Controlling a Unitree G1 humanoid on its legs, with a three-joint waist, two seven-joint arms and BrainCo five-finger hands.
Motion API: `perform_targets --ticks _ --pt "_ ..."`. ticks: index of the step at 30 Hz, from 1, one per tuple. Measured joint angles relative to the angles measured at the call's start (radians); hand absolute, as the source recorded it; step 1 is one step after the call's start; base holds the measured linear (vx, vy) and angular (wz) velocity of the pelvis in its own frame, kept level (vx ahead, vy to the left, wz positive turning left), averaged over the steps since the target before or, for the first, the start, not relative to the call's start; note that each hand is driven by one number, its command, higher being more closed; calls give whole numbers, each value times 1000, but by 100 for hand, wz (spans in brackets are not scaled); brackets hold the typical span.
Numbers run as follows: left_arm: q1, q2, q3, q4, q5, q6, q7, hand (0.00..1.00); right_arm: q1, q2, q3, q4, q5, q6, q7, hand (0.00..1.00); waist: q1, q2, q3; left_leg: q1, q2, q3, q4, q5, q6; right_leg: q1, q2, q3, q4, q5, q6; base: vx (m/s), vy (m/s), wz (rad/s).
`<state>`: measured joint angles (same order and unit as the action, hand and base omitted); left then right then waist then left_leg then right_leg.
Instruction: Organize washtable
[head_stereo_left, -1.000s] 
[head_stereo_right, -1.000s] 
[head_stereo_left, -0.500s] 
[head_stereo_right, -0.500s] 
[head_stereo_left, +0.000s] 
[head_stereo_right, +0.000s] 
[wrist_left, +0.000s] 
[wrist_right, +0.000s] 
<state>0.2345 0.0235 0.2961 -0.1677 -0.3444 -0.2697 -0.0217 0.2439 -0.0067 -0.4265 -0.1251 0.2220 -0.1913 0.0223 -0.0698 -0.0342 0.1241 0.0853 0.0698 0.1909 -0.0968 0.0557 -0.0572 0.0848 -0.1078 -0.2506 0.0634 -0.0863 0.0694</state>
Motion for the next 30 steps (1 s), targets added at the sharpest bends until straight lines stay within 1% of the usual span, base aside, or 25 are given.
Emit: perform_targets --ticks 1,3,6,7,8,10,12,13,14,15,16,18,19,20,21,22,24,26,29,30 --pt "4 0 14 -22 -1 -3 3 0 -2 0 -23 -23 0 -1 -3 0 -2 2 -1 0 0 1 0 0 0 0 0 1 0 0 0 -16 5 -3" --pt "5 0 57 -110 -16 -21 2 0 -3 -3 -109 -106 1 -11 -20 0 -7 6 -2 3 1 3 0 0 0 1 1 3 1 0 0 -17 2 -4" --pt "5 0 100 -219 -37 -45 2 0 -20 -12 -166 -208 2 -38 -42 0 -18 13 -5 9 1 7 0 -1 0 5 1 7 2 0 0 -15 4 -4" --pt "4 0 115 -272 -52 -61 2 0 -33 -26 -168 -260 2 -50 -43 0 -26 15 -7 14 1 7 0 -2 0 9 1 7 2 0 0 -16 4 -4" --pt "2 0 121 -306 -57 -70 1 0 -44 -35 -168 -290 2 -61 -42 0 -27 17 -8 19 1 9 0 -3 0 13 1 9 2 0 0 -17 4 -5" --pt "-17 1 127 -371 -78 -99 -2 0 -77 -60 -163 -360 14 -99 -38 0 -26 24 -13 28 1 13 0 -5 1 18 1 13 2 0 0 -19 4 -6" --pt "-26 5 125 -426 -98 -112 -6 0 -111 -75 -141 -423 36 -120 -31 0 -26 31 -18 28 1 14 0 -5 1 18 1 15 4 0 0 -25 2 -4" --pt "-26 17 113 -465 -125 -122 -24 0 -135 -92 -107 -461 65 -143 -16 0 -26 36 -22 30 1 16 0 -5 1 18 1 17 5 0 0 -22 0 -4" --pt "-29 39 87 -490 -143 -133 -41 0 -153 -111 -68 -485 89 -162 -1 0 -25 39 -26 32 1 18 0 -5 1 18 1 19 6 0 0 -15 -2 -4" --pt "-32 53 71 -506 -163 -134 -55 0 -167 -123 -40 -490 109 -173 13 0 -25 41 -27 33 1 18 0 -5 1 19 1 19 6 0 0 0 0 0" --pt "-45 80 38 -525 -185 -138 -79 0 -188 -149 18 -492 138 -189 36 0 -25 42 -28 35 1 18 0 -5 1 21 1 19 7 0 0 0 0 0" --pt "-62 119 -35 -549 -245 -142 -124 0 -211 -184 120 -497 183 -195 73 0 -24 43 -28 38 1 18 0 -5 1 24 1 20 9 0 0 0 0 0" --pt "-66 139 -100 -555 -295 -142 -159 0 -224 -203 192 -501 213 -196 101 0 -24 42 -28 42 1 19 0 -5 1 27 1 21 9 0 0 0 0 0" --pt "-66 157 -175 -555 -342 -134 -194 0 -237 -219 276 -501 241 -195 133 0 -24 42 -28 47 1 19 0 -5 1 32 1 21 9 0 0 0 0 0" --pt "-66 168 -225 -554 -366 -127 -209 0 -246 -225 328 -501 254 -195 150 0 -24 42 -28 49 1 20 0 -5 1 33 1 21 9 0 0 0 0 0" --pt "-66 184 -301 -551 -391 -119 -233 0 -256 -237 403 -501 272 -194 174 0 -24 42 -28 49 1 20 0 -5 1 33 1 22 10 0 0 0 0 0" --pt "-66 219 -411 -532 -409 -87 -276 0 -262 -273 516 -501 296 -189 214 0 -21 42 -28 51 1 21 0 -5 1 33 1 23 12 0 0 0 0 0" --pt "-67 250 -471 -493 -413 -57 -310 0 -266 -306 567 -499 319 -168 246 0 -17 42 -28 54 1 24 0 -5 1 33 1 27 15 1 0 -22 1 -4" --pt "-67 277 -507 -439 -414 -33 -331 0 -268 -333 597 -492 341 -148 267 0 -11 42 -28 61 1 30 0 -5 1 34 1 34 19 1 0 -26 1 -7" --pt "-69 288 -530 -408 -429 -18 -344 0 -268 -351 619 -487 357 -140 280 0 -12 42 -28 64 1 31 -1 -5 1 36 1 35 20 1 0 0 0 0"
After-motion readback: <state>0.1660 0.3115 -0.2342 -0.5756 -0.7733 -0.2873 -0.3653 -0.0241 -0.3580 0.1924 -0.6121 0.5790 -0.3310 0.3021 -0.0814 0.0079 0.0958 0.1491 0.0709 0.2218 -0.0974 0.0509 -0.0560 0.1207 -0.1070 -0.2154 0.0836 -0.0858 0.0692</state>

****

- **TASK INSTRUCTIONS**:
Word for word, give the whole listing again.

- **TASK RESULT**:
Controlling a Unitree G1 humanoid on its legs, with a three-joint waist, two seven-joint arms and BrainCo five-finger hands.
Motion API: `perform_targets --ticks _ --pt "_ ..."`. ticks: index of the step at 30 Hz, from 1, one per tuple. Measured joint angles relative to the angles measured at the call's start (radians); hand absolute, as the source recorded it; step 1 is one step after the call's start; base holds the measured linear (vx, vy) and angular (wz) velocity of the pelvis in its own frame, kept level (vx ahead, vy to the left, wz positive turning left), averaged over the steps since the target before or, for the first, the start, not relative to the call's start; note that each hand is driven by one number, its command, higher being more closed; calls give whole numbers, each value times 1000, but by 100 for hand, wz (spans in brackets are not scaled); brackets hold the typical span.
Numbers run as follows: left_arm: q1, q2, q3, q4, q5, q6, q7, hand (0.00..1.00); right_arm: q1, q2, q3, q4, q5, q6, q7, hand (0.00..1.00); waist: q1, q2, q3; left_leg: q1, q2, q3, q4, q5, q6; right_leg: q1, q2, q3, q4, q5, q6; base: vx (m/s), vy (m/s), wz (rad/s).
`<state>`: measured joint angles (same order and unit as the action, hand and base omitted); left then right then waist then left_leg then right_leg.
Instruction: Organize washtable
[head_stereo_left, -1.000s] 
[head_stereo_right, -1.000s] 
[head_stereo_left, -0.500s] 
[head_stereo_right, -0.500s] 
[head_stereo_left, +0.000s] 
[head_stereo_right, +0.000s] 
[wrist_left, +0.000s] 
[wrist_right, +0.000s] 
<state>0.2345 0.0235 0.2961 -0.1677 -0.3444 -0.2697 -0.0217 0.2439 -0.0067 -0.4265 -0.1251 0.2220 -0.1913 0.0223 -0.0698 -0.0342 0.1241 0.0853 0.0698 0.1909 -0.0968 0.0557 -0.0572 0.0848 -0.1078 -0.2506 0.0634 -0.0863 0.0694</state>
Motion for the next 30 steps (1 s), targets added at the sharpest bends until straight lines stay within 1% of the usual span, base aside, or 25 are given.
Emit: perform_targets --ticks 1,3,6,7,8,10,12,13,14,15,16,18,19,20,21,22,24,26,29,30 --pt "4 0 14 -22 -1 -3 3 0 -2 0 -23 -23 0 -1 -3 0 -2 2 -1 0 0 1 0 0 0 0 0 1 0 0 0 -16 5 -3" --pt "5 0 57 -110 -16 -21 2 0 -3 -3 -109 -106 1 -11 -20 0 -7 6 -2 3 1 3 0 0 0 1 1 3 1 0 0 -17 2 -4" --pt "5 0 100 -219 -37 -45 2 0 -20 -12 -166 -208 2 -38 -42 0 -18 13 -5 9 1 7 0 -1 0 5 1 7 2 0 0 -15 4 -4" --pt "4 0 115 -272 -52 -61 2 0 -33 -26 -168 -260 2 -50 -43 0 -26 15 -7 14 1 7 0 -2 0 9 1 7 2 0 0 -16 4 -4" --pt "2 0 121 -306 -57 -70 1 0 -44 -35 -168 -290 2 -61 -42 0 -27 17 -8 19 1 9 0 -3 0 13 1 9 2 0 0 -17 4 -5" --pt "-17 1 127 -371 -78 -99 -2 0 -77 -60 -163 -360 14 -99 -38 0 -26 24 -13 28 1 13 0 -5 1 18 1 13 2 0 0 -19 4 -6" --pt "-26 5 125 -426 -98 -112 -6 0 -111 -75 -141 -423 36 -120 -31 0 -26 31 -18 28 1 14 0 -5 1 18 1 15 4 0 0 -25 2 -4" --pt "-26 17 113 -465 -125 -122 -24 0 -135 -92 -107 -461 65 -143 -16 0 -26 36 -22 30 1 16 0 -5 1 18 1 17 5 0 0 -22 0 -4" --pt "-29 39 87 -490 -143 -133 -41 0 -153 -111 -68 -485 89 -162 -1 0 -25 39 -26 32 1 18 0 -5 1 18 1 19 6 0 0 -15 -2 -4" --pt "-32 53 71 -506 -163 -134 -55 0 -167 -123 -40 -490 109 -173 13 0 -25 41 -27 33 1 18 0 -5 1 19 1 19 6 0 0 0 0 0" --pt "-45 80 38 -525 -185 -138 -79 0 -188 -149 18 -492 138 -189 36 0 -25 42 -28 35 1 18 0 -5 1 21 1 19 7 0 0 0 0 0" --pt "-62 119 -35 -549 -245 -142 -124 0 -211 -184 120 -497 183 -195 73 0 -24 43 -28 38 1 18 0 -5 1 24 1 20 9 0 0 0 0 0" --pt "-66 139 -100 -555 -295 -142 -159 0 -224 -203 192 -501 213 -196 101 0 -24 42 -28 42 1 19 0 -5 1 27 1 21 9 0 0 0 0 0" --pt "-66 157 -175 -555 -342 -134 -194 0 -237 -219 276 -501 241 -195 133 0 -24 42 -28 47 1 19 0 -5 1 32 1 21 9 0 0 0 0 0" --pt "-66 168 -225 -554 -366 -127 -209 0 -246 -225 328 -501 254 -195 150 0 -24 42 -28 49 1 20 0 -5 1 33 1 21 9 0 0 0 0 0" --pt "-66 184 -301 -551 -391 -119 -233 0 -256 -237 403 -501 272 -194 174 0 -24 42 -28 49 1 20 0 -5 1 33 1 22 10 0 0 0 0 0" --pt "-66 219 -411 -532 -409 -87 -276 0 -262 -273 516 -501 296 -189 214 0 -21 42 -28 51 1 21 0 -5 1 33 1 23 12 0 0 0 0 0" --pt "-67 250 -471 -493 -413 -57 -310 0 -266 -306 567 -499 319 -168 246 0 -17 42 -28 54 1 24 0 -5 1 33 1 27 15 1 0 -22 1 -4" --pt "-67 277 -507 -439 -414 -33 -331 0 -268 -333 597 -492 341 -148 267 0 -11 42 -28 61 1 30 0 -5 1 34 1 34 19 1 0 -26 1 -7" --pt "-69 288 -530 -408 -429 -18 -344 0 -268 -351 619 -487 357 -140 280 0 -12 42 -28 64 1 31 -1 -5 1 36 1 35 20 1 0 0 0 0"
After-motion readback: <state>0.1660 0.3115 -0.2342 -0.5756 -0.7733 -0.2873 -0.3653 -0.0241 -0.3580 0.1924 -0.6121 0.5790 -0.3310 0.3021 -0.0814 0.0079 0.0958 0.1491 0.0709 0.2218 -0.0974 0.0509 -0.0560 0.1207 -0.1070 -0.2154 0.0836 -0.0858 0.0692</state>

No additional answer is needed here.